◆ Data excerpts ◆

------------

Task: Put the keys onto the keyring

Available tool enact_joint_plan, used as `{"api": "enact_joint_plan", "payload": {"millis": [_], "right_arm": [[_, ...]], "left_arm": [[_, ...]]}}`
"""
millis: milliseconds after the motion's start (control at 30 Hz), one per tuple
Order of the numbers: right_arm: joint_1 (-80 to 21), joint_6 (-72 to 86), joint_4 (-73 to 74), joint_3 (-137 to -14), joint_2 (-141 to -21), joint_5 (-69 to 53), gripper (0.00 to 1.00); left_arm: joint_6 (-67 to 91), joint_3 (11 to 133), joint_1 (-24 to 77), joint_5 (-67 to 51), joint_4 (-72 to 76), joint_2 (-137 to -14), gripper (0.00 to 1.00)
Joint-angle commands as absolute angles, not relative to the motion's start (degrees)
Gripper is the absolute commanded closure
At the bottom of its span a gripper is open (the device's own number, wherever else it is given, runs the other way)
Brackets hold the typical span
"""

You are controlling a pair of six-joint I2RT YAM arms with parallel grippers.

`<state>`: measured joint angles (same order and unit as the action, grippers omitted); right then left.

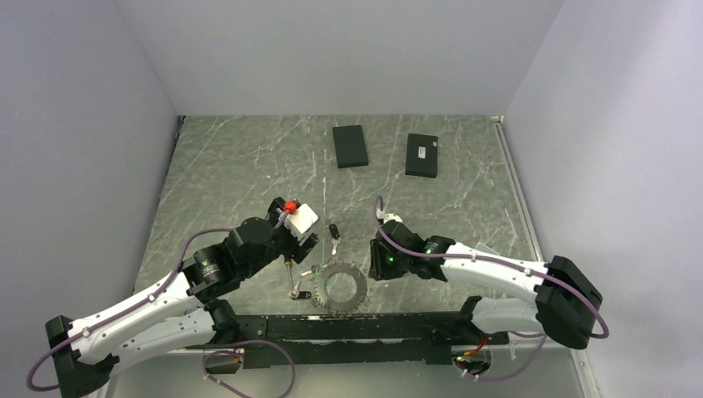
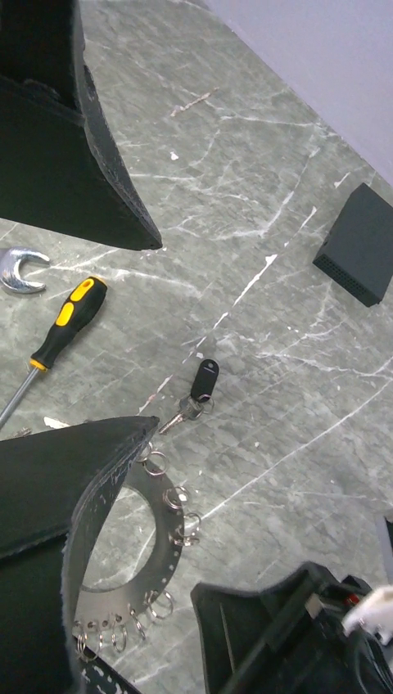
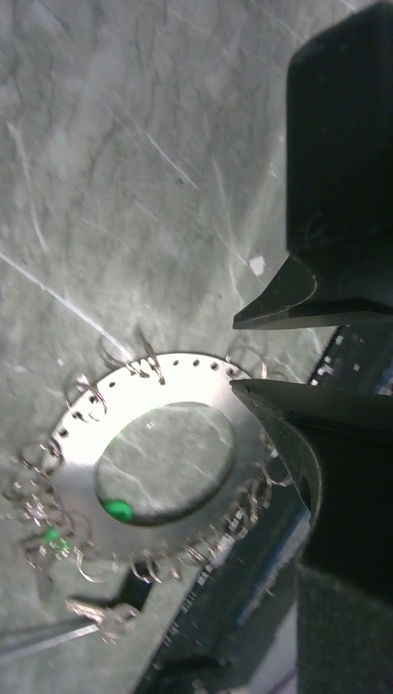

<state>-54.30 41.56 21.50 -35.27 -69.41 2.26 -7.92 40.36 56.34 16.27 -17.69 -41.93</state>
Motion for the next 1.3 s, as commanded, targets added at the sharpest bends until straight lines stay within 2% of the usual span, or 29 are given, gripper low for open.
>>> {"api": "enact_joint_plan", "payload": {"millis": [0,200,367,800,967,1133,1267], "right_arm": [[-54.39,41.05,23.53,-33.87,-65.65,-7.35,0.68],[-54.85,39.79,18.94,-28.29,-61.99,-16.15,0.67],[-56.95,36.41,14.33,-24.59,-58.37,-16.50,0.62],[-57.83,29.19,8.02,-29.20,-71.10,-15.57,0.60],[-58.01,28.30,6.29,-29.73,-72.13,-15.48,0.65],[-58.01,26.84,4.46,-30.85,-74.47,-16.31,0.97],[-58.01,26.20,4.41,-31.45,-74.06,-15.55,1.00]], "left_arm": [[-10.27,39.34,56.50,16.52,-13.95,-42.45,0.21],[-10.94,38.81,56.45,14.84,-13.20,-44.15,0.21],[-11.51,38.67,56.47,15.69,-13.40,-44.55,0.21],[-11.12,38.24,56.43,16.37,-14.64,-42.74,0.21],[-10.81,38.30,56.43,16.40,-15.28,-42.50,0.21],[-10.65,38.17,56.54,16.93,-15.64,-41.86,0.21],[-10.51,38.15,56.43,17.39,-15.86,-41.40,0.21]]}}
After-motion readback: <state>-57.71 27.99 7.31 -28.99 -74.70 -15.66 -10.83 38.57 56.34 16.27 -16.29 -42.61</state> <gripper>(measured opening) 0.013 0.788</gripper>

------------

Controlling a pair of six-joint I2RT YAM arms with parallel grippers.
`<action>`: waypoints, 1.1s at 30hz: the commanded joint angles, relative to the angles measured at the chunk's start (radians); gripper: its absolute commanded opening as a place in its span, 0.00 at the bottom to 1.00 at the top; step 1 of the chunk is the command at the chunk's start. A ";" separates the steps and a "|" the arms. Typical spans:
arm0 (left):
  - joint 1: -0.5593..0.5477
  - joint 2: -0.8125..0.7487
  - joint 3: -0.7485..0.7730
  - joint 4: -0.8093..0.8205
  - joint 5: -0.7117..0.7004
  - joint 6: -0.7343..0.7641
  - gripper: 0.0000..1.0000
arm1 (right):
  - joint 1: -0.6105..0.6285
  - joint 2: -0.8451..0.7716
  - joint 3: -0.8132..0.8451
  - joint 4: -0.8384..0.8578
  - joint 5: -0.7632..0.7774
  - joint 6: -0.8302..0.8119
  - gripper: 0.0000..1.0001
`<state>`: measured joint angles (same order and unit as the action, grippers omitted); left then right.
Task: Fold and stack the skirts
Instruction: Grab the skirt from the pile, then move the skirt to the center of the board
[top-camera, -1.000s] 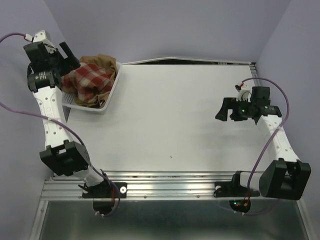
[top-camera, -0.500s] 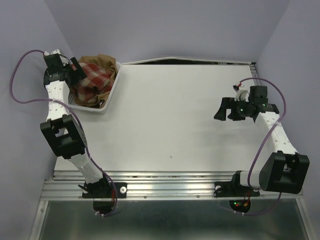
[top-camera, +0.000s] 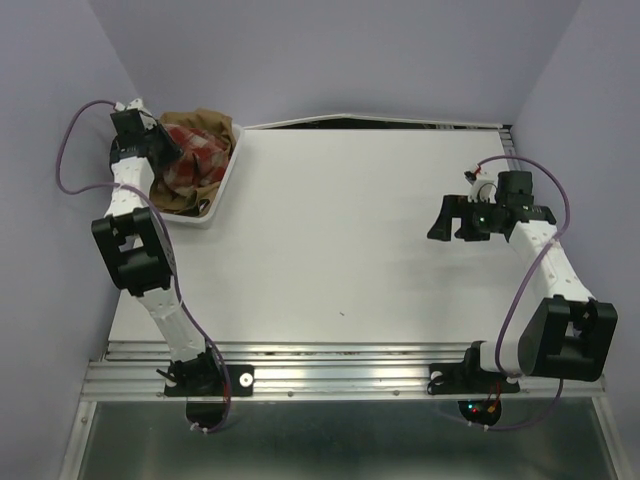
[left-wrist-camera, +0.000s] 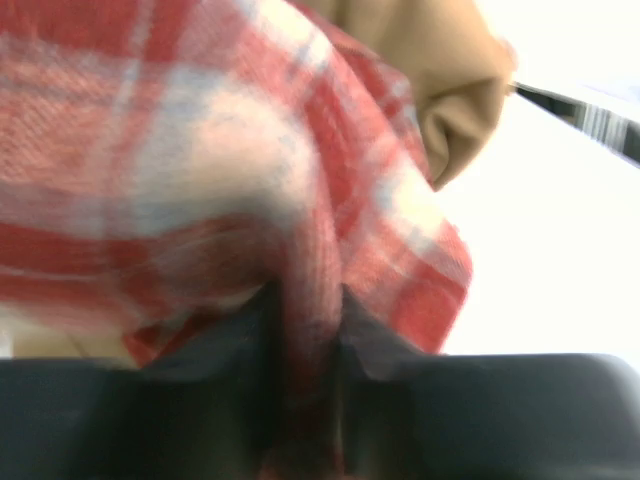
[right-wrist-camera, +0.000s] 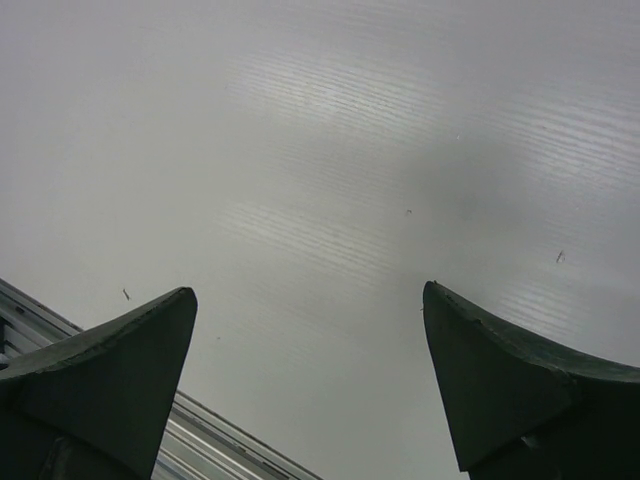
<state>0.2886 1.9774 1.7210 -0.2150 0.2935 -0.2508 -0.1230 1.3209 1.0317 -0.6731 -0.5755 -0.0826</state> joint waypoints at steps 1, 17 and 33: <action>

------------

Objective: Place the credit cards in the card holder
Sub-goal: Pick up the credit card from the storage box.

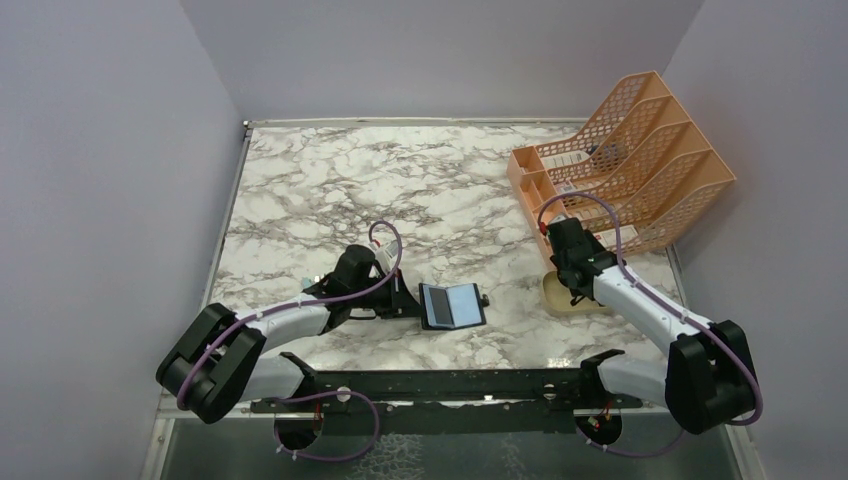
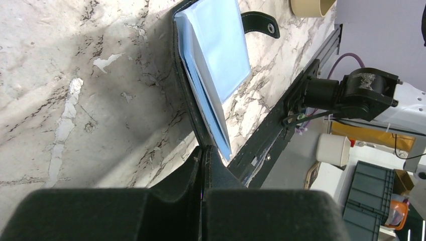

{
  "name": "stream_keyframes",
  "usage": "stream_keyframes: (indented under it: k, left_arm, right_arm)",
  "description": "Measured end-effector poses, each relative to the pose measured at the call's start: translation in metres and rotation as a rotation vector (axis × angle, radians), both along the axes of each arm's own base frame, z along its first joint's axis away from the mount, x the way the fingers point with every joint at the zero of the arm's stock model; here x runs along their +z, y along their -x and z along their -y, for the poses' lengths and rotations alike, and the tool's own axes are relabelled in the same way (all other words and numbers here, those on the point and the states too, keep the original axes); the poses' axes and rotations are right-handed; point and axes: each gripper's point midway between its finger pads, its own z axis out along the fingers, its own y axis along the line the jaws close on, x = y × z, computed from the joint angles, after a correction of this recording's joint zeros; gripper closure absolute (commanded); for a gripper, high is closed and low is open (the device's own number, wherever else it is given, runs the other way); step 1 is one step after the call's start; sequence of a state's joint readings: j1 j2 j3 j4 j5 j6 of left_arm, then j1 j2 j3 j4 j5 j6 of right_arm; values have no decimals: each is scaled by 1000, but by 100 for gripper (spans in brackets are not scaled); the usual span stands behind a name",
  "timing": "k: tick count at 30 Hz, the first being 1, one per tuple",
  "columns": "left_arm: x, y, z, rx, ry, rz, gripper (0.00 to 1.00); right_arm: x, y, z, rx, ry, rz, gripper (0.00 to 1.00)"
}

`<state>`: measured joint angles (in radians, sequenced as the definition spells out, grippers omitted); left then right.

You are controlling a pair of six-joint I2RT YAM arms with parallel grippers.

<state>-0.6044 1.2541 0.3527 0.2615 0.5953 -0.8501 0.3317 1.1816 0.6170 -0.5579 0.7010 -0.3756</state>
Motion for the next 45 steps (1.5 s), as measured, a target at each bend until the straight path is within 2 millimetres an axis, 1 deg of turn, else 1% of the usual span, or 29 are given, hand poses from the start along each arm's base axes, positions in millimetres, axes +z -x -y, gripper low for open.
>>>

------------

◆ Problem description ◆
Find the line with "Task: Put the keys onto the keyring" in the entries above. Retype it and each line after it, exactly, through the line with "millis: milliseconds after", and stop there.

◆ Answer ◆
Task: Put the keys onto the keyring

Available tool enact_joint_plan, used as `{"api": "enact_joint_plan", "payload": {"millis": [_], "right_arm": [[_, ...]], "left_arm": [[_, ...]]}}`
"""
millis: milliseconds after the motion's start (control at 30 Hz), one per tuple

The response to the exercise has been completed.